Combinatorial backbone assembly
For each segmentation scheme, we generated a starting set of 3000 backbone conformations by randomly recombining fragments selected from the conformation databases. The sequence of each design was then optimized using RosettaDesign. From each starting design, 30 steps were taken, in each of which a backbone segment was chosen at random and replaced with a random fragment from the relevant conformation database. Following segment replacement, the sequence of the segment and every residue within 6 Å was designed, and iterations of sidechain packing, backbone and sidechain minimization were conducted to obtain low-energy sequences. The new structure was accepted relative to the previously accepted structure if it passed the Metropolis criterion with a gradually decreasing temperature (simulated annealing Monte Carlo).
Structural clustering of designs
All resulting designs were clustered using MaxCluster (http://www.sbg.bio.ic.ac.uk/maxcluster/).
The clustered designs were subjected to the PROSS stability design algorithm57, and for each starting design, one stabilized variant (PROSS design variant 6) was selected for experimental characterization.
Rosetta energy function
GH10 designs were computed using the Rosetta Talaris14 all-atom energy function66, and PLL designs were computed using the more recent Rosetta energy function REF1567. Both energy functions are dominated by all-atom van der Waals packing, hydrogen bonding, electrostatics, and an implicit solvation model.

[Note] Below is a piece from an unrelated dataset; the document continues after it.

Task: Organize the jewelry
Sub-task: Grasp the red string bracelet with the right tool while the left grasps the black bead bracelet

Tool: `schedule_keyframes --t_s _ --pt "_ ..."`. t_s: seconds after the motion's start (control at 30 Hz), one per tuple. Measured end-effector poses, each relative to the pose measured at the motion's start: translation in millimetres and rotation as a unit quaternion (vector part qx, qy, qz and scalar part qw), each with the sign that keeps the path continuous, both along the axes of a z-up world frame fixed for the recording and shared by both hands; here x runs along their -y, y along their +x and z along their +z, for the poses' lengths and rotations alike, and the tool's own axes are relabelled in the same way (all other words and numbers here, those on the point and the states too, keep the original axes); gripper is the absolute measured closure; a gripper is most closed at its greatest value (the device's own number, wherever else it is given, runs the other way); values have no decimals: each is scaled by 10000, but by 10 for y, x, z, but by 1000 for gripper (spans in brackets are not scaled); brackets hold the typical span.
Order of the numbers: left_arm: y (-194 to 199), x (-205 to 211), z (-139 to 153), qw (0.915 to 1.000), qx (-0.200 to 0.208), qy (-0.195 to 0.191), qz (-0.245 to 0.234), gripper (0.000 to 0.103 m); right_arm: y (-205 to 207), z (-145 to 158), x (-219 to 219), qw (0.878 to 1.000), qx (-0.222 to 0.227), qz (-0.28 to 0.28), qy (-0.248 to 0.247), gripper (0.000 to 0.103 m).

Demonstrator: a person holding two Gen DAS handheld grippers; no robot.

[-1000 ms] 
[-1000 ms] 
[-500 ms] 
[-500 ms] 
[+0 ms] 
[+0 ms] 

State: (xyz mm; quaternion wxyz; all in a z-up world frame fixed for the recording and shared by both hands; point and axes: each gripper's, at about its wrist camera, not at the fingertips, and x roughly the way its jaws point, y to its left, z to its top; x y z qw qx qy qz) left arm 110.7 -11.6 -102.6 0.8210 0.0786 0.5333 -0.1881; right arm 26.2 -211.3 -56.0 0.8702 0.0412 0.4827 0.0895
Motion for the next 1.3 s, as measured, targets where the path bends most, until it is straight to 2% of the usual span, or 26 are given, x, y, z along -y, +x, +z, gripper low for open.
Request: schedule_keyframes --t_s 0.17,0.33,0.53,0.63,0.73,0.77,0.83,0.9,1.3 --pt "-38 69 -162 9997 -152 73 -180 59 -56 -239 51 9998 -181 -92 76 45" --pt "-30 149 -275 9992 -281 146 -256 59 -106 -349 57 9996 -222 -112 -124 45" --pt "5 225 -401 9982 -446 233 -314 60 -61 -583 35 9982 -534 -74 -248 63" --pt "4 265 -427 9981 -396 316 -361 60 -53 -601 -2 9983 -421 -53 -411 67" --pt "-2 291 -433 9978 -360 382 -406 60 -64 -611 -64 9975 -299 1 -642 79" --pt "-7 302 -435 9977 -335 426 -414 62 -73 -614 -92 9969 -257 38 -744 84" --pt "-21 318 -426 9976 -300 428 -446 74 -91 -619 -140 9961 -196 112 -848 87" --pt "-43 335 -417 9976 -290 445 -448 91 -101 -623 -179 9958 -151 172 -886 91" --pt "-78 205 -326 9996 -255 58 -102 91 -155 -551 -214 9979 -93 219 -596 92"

Sequence identity analysis
We calculated the sequence identity for each of the designed enzymes relative to the closest natural homolog using BLASTP68 with the NCBI nonredundant (nr) database (ftp://ftp.ncbi.nlm.nih.gov/blast/db/).
Amino acid sequences of active designs are given in Supplementary Note 1.

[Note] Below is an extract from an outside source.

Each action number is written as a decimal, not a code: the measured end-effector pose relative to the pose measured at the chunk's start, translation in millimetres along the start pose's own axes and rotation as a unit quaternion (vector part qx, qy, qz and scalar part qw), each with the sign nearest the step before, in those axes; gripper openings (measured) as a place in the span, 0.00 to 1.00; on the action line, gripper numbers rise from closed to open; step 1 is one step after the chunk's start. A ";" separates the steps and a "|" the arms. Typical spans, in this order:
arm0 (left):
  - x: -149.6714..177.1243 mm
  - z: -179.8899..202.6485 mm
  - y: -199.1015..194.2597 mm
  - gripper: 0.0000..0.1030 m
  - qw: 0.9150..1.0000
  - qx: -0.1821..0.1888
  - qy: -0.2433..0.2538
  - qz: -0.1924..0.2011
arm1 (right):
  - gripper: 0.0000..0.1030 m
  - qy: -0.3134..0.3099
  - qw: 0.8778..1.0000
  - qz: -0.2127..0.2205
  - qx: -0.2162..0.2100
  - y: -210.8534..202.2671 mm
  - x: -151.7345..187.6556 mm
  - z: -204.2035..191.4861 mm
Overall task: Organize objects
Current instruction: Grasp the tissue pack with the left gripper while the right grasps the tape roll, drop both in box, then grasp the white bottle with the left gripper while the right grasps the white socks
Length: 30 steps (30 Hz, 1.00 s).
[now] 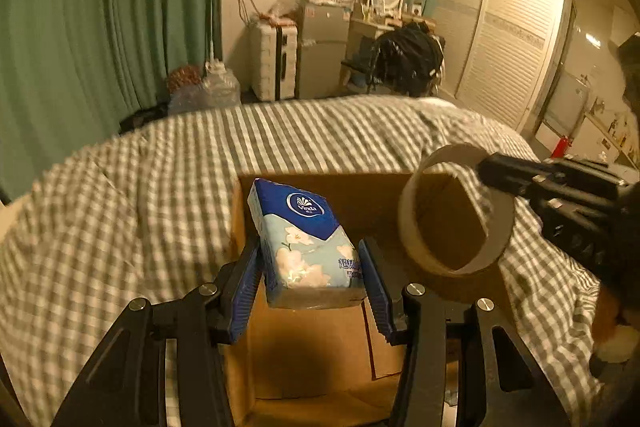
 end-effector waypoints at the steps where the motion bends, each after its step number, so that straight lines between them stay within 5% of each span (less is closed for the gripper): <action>1: 4.2 0.6 5.4 0.48 1.000 0.002 0.000 -0.004 | 0.10 0.001 1.000 -0.010 -0.003 13.4 6.3 0.7; 7: 21.1 4.6 16.0 0.51 1.000 0.003 0.006 -0.017 | 0.10 0.033 0.998 -0.035 -0.040 45.1 37.7 5.5; 10: 26.1 7.2 8.4 0.61 1.000 0.001 0.009 -0.024 | 0.12 0.052 0.997 -0.026 -0.053 38.0 38.4 5.6; 12: 31.5 10.8 -5.5 0.77 1.000 -0.006 0.009 -0.016 | 0.21 0.053 0.997 -0.021 -0.050 30.7 35.5 8.5; 13: 29.3 10.7 -9.9 0.84 1.000 -0.011 0.009 -0.011 | 0.34 0.055 0.997 -0.018 -0.048 25.3 34.6 9.1; 14: 28.8 9.9 -18.5 0.85 1.000 -0.015 0.007 -0.002 | 0.49 0.058 0.997 -0.013 -0.047 18.6 33.9 9.6; 15: 29.6 9.7 -24.0 0.86 1.000 -0.018 0.006 0.000 | 0.54 0.061 0.997 -0.006 -0.045 12.3 33.4 10.3; 25: 52.5 -19.1 -85.6 0.92 0.994 -0.108 -0.017 0.004 | 0.71 0.043 0.998 0.025 -0.045 -61.8 37.1 7.6; 30: 90.2 -29.3 -115.0 0.92 0.989 -0.144 -0.038 -0.001 | 0.80 0.019 0.998 0.035 -0.039 -100.7 52.7 0.5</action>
Point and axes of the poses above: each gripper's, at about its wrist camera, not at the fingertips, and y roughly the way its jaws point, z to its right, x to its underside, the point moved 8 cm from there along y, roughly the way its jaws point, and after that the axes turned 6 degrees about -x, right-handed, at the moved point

Paraoxon, p-nitrophenyl acetate, γ-nonanoic lactone, 5,5-dithio-bis-(2-nitrobenzoic acid) (DTNB, Ellman's reagent), m-cresol, and beechwood xylan were purchased from Sigma-Aldrich. TBBL was kindly provided by the Tawfik laboratory59. 4-nitrophenyl β-xylobioside (PNPX2) was purchased from Megazyme.
Synthetic genes of designs and natural enzymes were codon optimized for efficient E. coli expression and custom synthesized as linear fragments by Twist Bioscience. The genes were amplified and cloned into the pETMBPH vector (containing an N-terminal 6-His-tag and MBP69) through the EcoRI and PstI restriction sites. The ligated DNA was transformed into E. coli BL21 DE3 cells, and DNA was extracted for Sanger sequencing to validate accuracy. The list of primers used for cloning is given in Supplementary Table 6.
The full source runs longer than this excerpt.